What that means is that if we have, let’s say, two distinct directory trees like the following:
dir1 dir2
/ /
a a
b c
overlayfs
is able to present a third directory (say, dir3
) that represents
putting dir1
on top of dir2
(the order matters here):
dir3
/
a
b
c
Naturally, this implies that overlayfs
needs to “break ties” when a conflict
occurs (like above, where we have a
in both dir1
and dir2
).
When a name exists in both filesystems, the object in the upper filesystem is visible while the object in the lower filesystem is either hidden or, in the case of directories, merged with the upper object.
Using that terminology, here’s how we can see that playing out in in practice1:
# set up the directory hierarchy necessary for getting a final merged
# view (`./merged`) based of two trees: `./upper` and `./lower`.
#
# ps.: `work` (passed as argument to `workdir`) is required for
# overlayfs to be able to perform atomic actions.
#
# as a result, we end up with two distinct directory trees having files:
#
# .
# ├── lower
# │ ├── a
# │ └── c
# └── upper
# ├── a
# └── b
#
mkdir ./{merged,work,upper,lower}
touch ./upper/{a,b}
touch ./lower/{a,c}
# create the overlayfs mount, creating a merged view of those two
#
sudo mount \
-t overlay \
overlay \
-o lowerdir=./lower,upperdir=./upper,workdir=./work \
./merged
.
├── lower
│ ├── a
│ └── c
├── upper
│ ├── a
│ └── b
├── merged < final view
│ ├── a (from upper)
│ ├── b (from upper)
│ └── c (from lower)
└── work < internal
└── work
upper and lower
While both upper
and lower
contribute to the final merged view in pretty
much the same way from a “read” perspective, from a “write” they’re quite
different.
That’s because lower layers are never written to - they only provide data -, while an upper layer can receive mutations (and will, if you change their corresponding files in the merged directory)2.

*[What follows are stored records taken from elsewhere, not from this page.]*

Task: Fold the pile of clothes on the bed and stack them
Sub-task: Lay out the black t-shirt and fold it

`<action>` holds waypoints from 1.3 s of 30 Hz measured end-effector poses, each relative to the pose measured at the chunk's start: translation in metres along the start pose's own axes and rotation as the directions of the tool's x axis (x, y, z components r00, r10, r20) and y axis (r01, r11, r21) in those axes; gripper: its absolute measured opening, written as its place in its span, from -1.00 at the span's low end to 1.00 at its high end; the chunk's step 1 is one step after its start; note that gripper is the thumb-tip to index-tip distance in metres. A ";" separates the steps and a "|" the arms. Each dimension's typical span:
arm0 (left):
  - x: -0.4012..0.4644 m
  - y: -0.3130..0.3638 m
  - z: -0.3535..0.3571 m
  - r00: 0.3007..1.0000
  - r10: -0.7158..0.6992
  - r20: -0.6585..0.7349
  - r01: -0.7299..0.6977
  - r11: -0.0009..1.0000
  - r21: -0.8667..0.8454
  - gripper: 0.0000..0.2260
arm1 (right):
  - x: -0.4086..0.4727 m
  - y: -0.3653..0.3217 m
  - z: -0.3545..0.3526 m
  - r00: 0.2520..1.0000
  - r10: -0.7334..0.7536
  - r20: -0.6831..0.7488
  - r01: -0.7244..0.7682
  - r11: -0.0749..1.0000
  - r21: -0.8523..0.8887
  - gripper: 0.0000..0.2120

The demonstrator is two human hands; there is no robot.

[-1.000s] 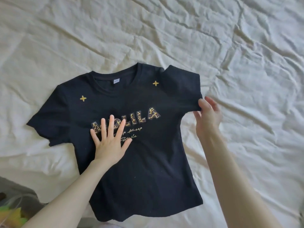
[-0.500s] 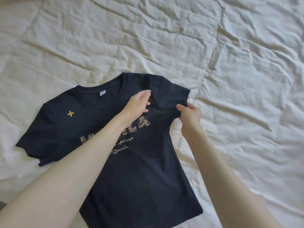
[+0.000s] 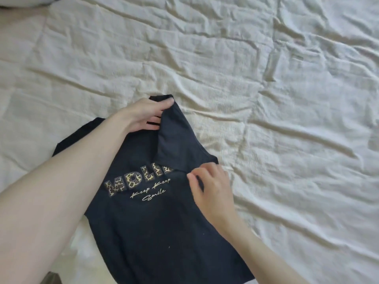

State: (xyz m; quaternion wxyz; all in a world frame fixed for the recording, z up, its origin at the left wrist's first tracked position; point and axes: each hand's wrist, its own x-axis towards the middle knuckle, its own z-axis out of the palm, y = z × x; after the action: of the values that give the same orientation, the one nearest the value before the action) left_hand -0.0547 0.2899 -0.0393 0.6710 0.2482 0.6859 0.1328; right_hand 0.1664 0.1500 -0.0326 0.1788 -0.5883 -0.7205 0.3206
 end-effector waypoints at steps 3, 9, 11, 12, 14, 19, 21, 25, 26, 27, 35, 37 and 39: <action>0.012 0.002 0.019 0.989 0.095 -0.110 -0.092 0.995 0.032 -0.86 | 0.011 0.009 -0.004 0.800 0.586 0.129 -0.591 0.730 0.343 -0.75; 0.033 -0.001 0.049 0.898 0.279 -0.340 -0.257 0.960 0.107 -0.66 | 0.030 0.015 0.008 0.989 0.038 -0.143 -0.073 0.966 -0.246 -0.68; 0.032 -0.009 0.053 0.850 0.341 -0.402 -0.289 0.939 0.186 -0.62 | 0.030 0.021 0.018 0.999 -0.040 0.032 0.049 0.922 -0.383 -0.55; 0.028 -0.014 0.054 0.821 0.380 -0.425 -0.294 0.921 0.255 -0.63 | 0.028 0.025 0.021 0.994 -0.050 0.098 0.086 0.907 -0.412 -0.51; 0.017 -0.026 0.055 0.768 0.445 -0.461 -0.278 0.879 0.387 -0.69 | 0.023 0.031 0.024 0.985 -0.051 0.163 0.116 0.899 -0.423 -0.49; -0.009 -0.071 0.062 0.749 0.421 -0.512 -0.086 0.827 0.555 -0.72 | 0.008 0.036 0.022 0.922 -0.267 0.279 0.366 0.836 -0.409 -0.50; -0.014 -0.078 0.060 0.745 0.390 -0.540 -0.031 0.830 0.557 -0.72 | 0.008 0.041 0.021 0.905 -0.254 0.340 0.389 0.816 -0.427 -0.47; -0.028 -0.082 0.059 0.765 0.399 -0.506 -0.060 0.826 0.561 -0.75 | 0.014 0.037 0.021 0.905 -0.191 0.381 0.367 0.803 -0.469 -0.43; -0.035 -0.087 0.060 0.763 0.399 -0.508 -0.075 0.836 0.544 -0.76 | 0.013 0.032 0.022 0.911 -0.181 0.371 0.352 0.809 -0.470 -0.43; -0.044 -0.094 0.061 0.755 0.396 -0.522 -0.096 0.855 0.510 -0.78 | 0.010 0.027 0.024 0.914 -0.177 0.364 0.343 0.817 -0.464 -0.43; -0.135 -0.208 -0.005 0.448 0.396 -0.802 -0.026 0.902 0.431 -0.79 | -0.025 -0.040 0.065 0.805 -0.373 0.462 0.552 0.757 -0.350 -0.48; -0.146 -0.232 -0.038 0.412 0.213 -0.886 -0.028 0.975 0.221 -0.77 | -0.033 -0.064 0.085 0.767 -0.423 0.482 0.598 0.743 -0.300 -0.49; -0.149 -0.249 -0.072 0.388 -0.090 -0.917 -0.083 0.988 -0.133 -0.74 | -0.043 -0.090 0.108 0.731 -0.472 0.493 0.631 0.742 -0.226 -0.51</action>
State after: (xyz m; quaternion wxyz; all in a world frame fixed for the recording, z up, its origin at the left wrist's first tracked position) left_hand -0.1696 0.0144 -0.0359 0.1968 0.0782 0.9301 0.2999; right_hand 0.0426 0.0719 -0.0457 -0.0027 -0.2854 -0.9328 0.2202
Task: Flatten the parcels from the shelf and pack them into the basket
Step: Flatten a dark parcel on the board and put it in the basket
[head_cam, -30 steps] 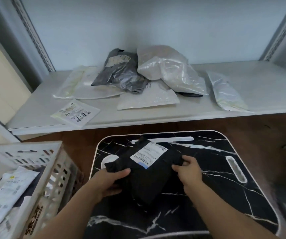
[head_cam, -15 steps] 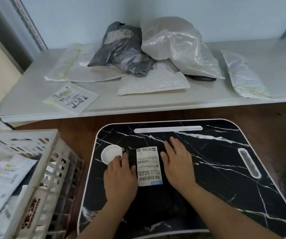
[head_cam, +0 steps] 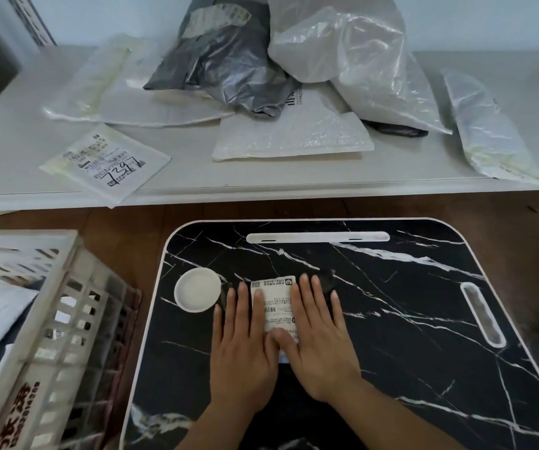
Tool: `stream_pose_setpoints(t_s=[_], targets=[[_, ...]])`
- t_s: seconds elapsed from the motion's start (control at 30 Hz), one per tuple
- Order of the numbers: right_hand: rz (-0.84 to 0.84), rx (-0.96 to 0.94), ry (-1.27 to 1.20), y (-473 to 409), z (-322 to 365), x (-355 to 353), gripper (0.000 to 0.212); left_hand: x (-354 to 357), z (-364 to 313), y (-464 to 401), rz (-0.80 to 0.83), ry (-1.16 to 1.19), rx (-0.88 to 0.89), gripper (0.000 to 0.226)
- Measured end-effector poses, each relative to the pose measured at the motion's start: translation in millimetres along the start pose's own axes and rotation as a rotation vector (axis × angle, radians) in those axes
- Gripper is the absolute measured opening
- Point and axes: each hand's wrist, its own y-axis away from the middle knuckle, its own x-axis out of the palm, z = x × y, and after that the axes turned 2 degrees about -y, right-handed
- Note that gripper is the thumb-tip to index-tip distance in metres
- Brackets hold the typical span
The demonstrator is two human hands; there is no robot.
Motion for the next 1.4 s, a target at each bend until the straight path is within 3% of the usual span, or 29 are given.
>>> stream_pose_setpoints(t_s=[0.4, 0.7, 0.83, 0.97, 1.13, 1.4], targets=[[0.08, 0.034, -0.006, -2.4, 0.7, -0.1, 0.06, -0.4, -3.5, -4.3, 0.081, -0.044, -0.02, 0.058], [0.238, 0.066, -0.041, -7.7, 3.3, -10.2, 0.071, -5.1, -5.1, -9.8, 0.151, -0.075, -0.033, 0.057], [0.341, 0.077, -0.069, -10.6, 4.1, -15.6, 0.061, -15.4, -6.0, -10.2, 0.263, -0.099, -0.044, 0.066], [0.451, 0.074, -0.225, -11.4, -1.8, -32.1, 0.057, -34.9, -6.5, -18.7, 0.384, -0.141, -0.043, 0.058], [0.337, -0.021, -0.15, 31.5, 1.7, -41.2, 0.068, -39.2, -7.2, 8.7, 0.142, -0.094, 0.056, 0.057], [0.25, 0.011, -0.086, 54.0, 6.4, -20.6, 0.065, -1.0, -17.0, 39.6, 0.119, -0.072, 0.01, 0.056]])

For instance, considering the example above where the file c
comes solely from
lower
, and b
from upper, we can try writing to each in the final merged
tree and see what happens.
echo "will-persist" > ./merged/b
echo "wont-persist" > ./merged/c
Looking from the perspective of merged
, both write
s work:
cat ./merged/b
will-persist
cat ./merged/c
wont-persist
But in the underlying directory trees, we can see that only upper (the writable layer) gets a mutation - lower does not:
cat ./upper/b
will-persist
cat ./lower/c
(empty)
This is also true for removals, and new file additions.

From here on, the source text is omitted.